Le Vieux Slovène se souvient
En Russie avec la Grande Armée
Entre décembre 1809 et septembre 1811 une population slave nombreuse (environ un million et demi d'individus) - Slovènes, croates et serbes -, mélangée à des Italiens et des Allemands, vécue sous la loi française dans le cadre des Provinces Illyriennes napoléoniennes. Peu connue du lecteur français, les Provinces représentent un moment important de l'histoire de ces peuples. Malgré sa brièveté, la domination française devait laisser des traces durables tant dans les institutions que dans les esprits.
Placé dans ce contexte historique exceptionnel, le récit d'Andrej Pajk, jeune garçon de vingt ans, fils de paysans Slovènes, déroule son décor sur les vastes routes de Lombardie, d'Allemagne, de toutes les provinces - fort nombreuses - qu'il énumère à la fin de sa relation. D'abord Feldwebel dans la Landwehr autrichienne en 1809, il est enrôlé au printemps 1811 dans le premier régiment d'Illyrie avec le grade de sergent. Il participe à la campagne de Russie, et subit la terrible retraite, fin 1812. A nouveau prisonnier, il ne regagne son village natal que trois ans plus tard, en 1815.

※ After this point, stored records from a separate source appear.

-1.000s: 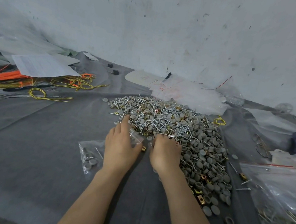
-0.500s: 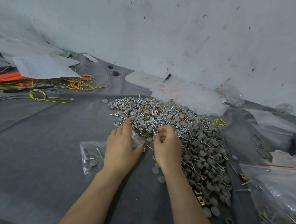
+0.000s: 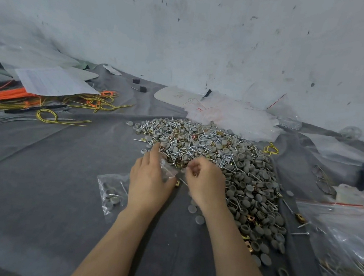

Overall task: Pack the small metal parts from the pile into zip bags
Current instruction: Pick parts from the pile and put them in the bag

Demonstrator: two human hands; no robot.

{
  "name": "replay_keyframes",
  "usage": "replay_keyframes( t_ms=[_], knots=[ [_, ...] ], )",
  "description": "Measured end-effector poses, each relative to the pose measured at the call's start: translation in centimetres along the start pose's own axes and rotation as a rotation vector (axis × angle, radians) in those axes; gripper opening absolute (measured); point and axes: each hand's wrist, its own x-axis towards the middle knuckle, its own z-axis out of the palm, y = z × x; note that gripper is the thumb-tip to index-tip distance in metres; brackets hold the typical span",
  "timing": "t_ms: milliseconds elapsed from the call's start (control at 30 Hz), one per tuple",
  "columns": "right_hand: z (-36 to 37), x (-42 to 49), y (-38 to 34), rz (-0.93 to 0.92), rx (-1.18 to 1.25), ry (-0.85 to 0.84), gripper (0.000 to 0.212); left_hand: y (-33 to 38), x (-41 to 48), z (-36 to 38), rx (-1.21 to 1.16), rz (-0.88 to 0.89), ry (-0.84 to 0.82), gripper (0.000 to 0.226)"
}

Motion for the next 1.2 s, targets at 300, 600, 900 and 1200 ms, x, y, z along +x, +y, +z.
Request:
replay_keyframes(
  t_ms=[300, 600, 900, 1200],
  knots=[
    [0.7, -0.3, 0.0, 0.054, -0.262, -0.064, 0.017, 0.0, 0.0, 0.0, 0.020, -0.013, -0.010, 0.082],
    [1.1, 0.2, -0.4, 0.161, 0.556, 0.046, 0.017, 0.2, -0.2, 0.3, 0.021, 0.045, -0.059, 0.084],
    [-0.2, 0.4, 0.3, 0.058, 0.126, 0.139, 0.018, 0.2, -0.1, 0.0, 0.008, 0.009, -0.039, 0.085],
    [-0.4, 0.5, 1.9, 0.258, -0.348, -0.079, 0.019, 0.3, -0.2, 0.0, 0.013, 0.011, -0.038, 0.086]
  ],
)
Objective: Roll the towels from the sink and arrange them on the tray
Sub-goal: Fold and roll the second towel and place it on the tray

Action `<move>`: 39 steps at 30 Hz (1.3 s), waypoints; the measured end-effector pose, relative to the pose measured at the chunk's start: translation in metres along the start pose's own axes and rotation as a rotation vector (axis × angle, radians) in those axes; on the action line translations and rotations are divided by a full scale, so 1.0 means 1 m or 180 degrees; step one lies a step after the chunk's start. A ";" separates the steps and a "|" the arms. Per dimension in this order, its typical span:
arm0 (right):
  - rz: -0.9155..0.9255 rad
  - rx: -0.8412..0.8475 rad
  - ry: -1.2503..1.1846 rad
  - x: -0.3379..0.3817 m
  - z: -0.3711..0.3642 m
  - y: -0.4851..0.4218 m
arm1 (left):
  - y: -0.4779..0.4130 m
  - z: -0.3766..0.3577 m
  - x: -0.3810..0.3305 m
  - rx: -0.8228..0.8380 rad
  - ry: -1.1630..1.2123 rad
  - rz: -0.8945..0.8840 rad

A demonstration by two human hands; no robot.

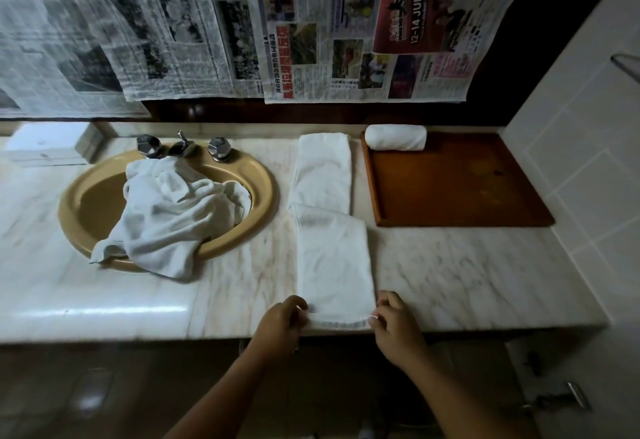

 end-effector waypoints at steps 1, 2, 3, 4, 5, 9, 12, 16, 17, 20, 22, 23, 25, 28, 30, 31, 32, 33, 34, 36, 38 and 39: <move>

Ce sont donc des faits historiques amplement connus qui forment le décor où prend place l'extraordinaire aventure de cet homme qui, puisant dans une sagesse populaire solidement arrimée à son être, nous donne à voir bien des détails à propos d'une réalité dont on croyait ne plus avoir grand chose à apprendre. Le quotidien d'Andrej Pajk se manifeste dans des circonstances les plus inattendues où seuls le courage de chaque instant et une lucidité sans relâche lui permettent de survivre. Sa relation s'étoffe et acquiert les dimensions d'une véritable leçon de vie.